_About this exercise_: Scan the lines below and report each one containing "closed" by copying it.

--- Source material ---

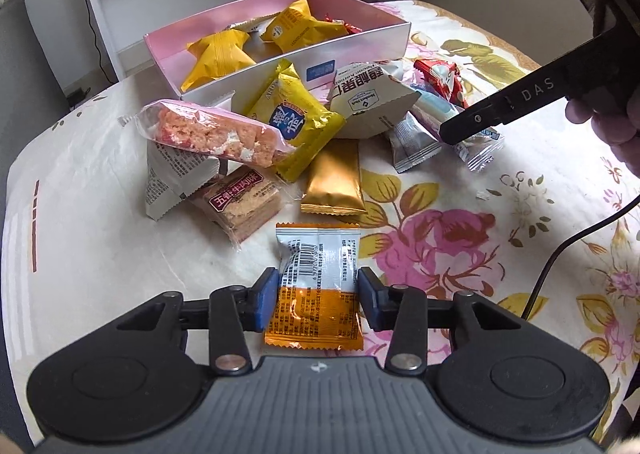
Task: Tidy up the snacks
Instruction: 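Lift both held packs and carry them toward the pink box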
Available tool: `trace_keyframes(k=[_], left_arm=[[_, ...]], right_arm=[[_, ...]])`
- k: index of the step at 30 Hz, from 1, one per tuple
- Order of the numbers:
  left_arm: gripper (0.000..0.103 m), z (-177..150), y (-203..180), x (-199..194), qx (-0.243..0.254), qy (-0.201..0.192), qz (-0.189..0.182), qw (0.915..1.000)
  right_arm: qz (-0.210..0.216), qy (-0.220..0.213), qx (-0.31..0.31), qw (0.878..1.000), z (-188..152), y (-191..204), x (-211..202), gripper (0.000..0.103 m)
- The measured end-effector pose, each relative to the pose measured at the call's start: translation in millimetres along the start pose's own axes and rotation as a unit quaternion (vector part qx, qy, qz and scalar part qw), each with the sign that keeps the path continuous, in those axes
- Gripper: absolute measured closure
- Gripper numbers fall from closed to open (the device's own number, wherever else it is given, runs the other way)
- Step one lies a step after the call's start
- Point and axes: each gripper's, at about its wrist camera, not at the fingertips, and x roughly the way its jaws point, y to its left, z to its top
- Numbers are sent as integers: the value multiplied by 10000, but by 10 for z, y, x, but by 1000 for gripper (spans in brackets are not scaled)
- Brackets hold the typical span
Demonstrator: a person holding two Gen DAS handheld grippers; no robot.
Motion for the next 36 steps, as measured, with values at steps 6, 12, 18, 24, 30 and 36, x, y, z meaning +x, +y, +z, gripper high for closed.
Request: trace_keyframes(k=[6, 12, 18, 24, 30, 36], left_arm=[[52, 15, -70, 28, -38, 43, 46, 10000], [53, 42, -172, 47, -182, 55, 293, 9994], [64, 71, -240, 46, -410, 98, 373, 9984], [67, 91, -196, 33, -712, 150, 253, 9970], [67, 106, -121, -31, -1058, 105, 149, 9942], [67, 133, -110, -148, -1196, -77, 86, 9928]], right_arm=[[-53, -22, -241, 9997, -73, 21, -53, 60], [-221, -171, -371, 9989, -69, 66, 42, 55], [-461, -230, -764, 9957, -100, 164, 53, 70], [-106, -179, -448, 9988, -47, 88, -74, 81], [127, -134, -244, 9995, -24, 43, -172, 84], [387, -108, 120, 9991, 3, -44, -278, 85]])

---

_Response to the exercise_:
- Gripper numbers fall from closed to open (the device's own number, wherever else it is given, runs the other way)
Motion for the next 36 steps, as measured, with values at steps 6, 12, 18, 24, 30 and 36, x, y, z meaning +x, +y, +z, gripper high for closed.

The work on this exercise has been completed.